Mr. Kato Yoichi, National Security Correspondent at the Asahi Shimbun, argued the China-Japan ties could worsen but not for the time being. Mr. Kato listed three incentives for Abe to relax its policy towards China: 1) to deal with political vulnerability and win the election scheduled in September; 2) to accumulate enough political capital to amend the constitution or the political legacy; and 3) to enhance Japan’s alliance with the United States by not aggravating regional tensions. Mr. Kato pointed to the 4-point agreement as evidence of evolving China-Japan relations that mutually accept “ambiguity” on the historical and territorial issues, which are difficult to resolve in the short term. However, such a tie is still fragile and can worsen at any time. Abe’s statement on the seventieth anniversary can reverse all the improvements made so far, and Xi can utilize anti-Japanese sentiment to restore its legitimacy domestically if Chinese economic performance deteriorates or its war against corruption endangers his domestic legitimacy. Mr. Kato expects that the United States will continue to stand strong behind Japan, simultaneously deterring China’s attempts to isolate Japan in the region and urging the two countries to resolve the conflict.

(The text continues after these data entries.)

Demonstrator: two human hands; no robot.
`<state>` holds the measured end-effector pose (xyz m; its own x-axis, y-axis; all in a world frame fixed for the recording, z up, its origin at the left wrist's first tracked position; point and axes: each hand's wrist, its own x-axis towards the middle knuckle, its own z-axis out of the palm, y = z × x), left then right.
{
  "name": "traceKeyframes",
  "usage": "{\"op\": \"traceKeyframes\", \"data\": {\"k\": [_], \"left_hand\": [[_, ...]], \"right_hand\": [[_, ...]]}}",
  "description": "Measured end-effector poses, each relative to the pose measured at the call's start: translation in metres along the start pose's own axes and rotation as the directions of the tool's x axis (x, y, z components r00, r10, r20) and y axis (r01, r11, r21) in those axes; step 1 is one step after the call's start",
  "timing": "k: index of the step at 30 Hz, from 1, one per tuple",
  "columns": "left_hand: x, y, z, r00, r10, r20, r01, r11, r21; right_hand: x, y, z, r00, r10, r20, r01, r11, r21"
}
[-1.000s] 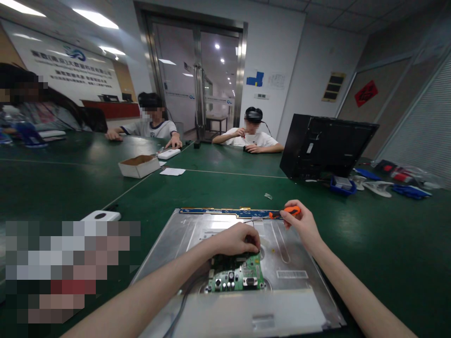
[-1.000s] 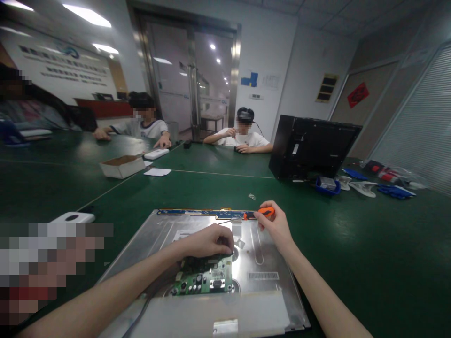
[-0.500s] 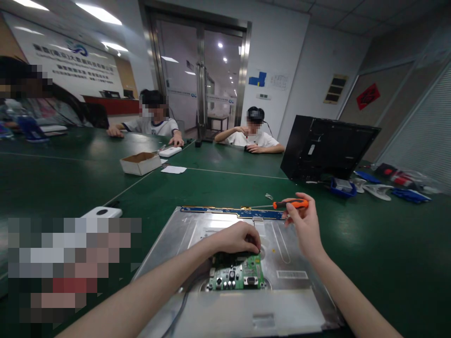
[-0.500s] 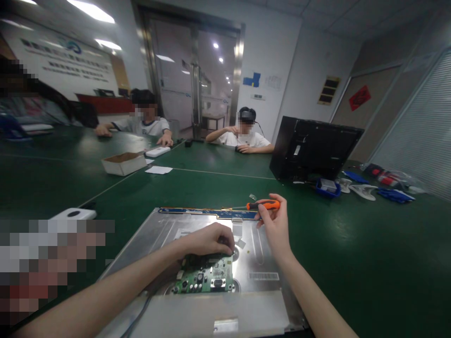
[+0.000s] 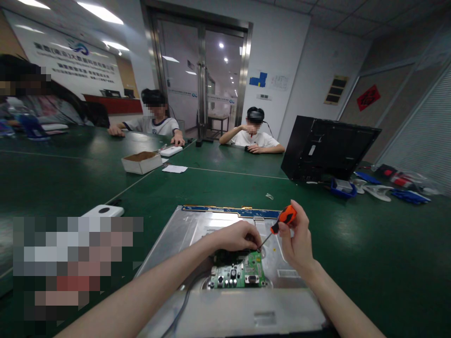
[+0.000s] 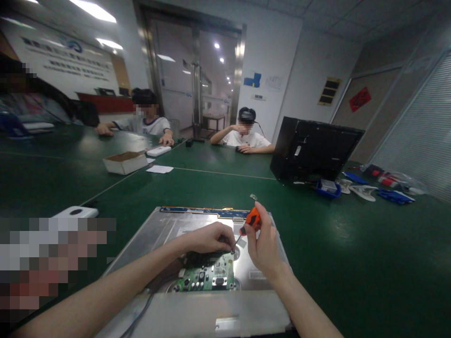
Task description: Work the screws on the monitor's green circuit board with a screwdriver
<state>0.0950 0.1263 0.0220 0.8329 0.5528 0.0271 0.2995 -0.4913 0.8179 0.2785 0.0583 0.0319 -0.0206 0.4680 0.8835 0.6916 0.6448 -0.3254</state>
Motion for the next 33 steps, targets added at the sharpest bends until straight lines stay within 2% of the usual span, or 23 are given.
{"op": "traceKeyframes", "data": {"k": [4,12,21,29,33], "left_hand": [[-0.0007,0.0019,0.0001,1.0,0.003,-0.017,-0.003,1.0,0.005],[-0.001,0.0033,-0.0003,1.0,0.023,-0.012,-0.023,1.0,-0.001],[-0.0013,0.0016,-0.0003,1.0,0.02,-0.01,-0.02,1.0,0.014],[-0.001,0.0006,-0.0004,1.0,0.026,-0.008,-0.026,0.999,0.027],[-0.0009,-0.0002,-0.0007,1.0,0.026,-0.004,-0.026,0.999,0.03]], "right_hand": [[0.0011,0.0021,0.0003,0.997,-0.002,0.073,0.004,1.0,-0.017],[0.0031,-0.0041,0.0013,0.99,-0.109,0.086,0.114,0.992,-0.048],[0.0031,0.0003,0.0014,0.992,-0.063,0.111,0.067,0.997,-0.04],[0.0036,-0.0013,0.0009,0.99,-0.081,0.113,0.078,0.996,0.032],[0.0019,-0.0032,0.0005,0.983,-0.059,0.171,0.044,0.995,0.089]]}}
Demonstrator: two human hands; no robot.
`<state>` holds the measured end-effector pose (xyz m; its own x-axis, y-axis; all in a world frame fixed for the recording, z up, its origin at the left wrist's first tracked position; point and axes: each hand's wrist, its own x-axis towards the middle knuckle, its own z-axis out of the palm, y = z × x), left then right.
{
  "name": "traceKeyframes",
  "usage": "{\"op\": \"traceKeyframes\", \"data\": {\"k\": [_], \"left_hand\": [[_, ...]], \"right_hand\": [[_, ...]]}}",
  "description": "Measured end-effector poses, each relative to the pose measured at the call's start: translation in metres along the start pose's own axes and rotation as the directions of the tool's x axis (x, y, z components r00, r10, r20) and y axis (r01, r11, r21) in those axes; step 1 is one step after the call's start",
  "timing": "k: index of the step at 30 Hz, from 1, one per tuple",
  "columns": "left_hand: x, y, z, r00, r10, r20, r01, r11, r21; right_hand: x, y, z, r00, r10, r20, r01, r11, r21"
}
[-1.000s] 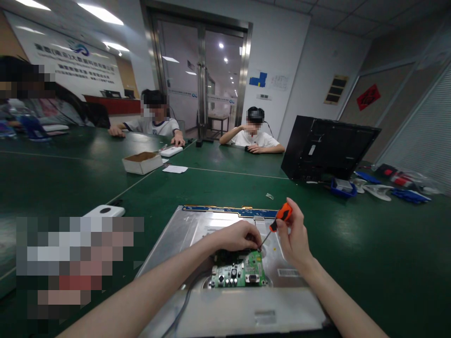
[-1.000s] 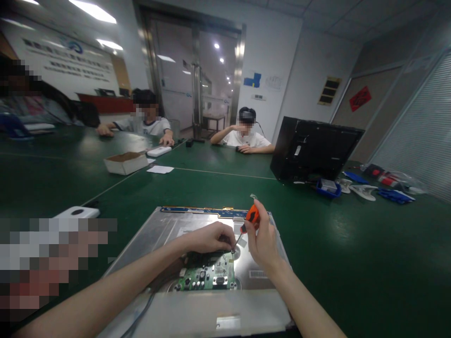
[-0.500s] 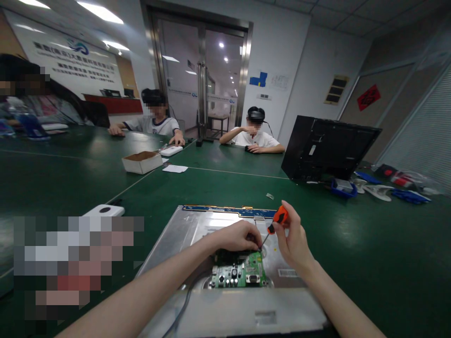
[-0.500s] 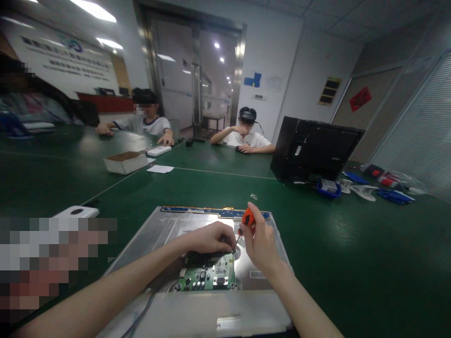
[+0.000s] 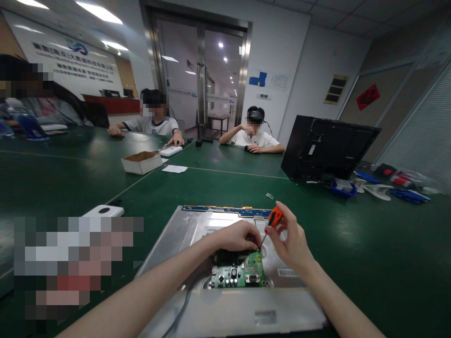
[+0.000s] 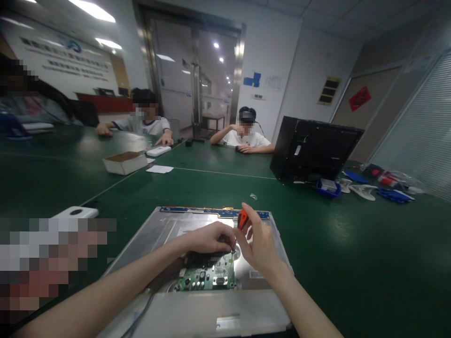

Dr. Kim Heung-Kyu, a professor in the department of political science and Director of the China Policy Institute at Ajou University, believed that the bilateral relationship can be improved. Dr. Kim focused on five structural factors to assess the future of the relationship: 1) power transition; 2) leadership; 3) legitimacy; 4) U.S.-China relationship; and 5) China’s new diplomatic strategy. Dr. Kim assessed the first three as negative factors that can undermine relations. China’s economic growth, which has already surpassed that of Japan, is expected to continue and destabilize the region. Moreover, the two nations’ leaders are both strong nationalists, who will utilize anti-sentiment to gain domestic supports. U.S.-China relations can go either way as the United States has not yet fully embraced China’s newfound diplomatic influence as a major country since its rise as a global power from a regional power. He acknowledged that the two countries cannot avoid competition for the time being.